**HOW TO COMPLETE THIS TASK:** When you spot the word "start" in a line of the data below, copy that line.

:: INFORMATION PROVIDED ::

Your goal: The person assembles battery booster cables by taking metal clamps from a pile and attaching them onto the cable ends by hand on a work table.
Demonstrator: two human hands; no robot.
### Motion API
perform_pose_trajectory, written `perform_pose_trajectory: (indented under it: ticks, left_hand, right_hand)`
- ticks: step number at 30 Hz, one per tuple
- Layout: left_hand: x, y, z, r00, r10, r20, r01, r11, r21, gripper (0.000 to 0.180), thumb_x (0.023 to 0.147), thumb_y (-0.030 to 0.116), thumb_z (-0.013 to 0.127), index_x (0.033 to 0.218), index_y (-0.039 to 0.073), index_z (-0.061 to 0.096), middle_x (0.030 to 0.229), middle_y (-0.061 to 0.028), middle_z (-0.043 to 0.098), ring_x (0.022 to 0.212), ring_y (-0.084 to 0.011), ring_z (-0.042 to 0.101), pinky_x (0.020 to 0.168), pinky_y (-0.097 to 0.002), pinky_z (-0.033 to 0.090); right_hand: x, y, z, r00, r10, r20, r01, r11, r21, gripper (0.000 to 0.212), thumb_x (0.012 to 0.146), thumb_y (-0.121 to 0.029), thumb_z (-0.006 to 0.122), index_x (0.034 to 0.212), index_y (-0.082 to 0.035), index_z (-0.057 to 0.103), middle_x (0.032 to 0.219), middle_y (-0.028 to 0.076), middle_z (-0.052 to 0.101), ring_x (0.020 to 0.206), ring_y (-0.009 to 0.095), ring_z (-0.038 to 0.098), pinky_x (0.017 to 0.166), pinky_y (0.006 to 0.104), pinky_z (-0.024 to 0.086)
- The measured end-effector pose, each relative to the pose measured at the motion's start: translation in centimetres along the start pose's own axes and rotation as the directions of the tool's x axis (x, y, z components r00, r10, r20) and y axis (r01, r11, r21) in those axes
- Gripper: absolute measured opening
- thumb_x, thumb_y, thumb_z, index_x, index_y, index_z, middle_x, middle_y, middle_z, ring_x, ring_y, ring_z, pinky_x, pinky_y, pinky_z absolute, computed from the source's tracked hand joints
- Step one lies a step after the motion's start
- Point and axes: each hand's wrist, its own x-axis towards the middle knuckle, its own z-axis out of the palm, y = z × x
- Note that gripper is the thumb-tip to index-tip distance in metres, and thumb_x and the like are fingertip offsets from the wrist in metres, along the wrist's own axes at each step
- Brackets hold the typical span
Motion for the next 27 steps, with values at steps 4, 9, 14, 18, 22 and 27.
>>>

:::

**ANSWER SECTION:**
- The measured end-effector pose, each relative to the pose measured at the motion's start: translation in centimetres along the start pose's own axes and rotation as the directions of the tool's x axis (x, y, z components r00, r10, r20) and y axis (r01, r11, r21) in those axes
- Step one lies a step after the motion's start

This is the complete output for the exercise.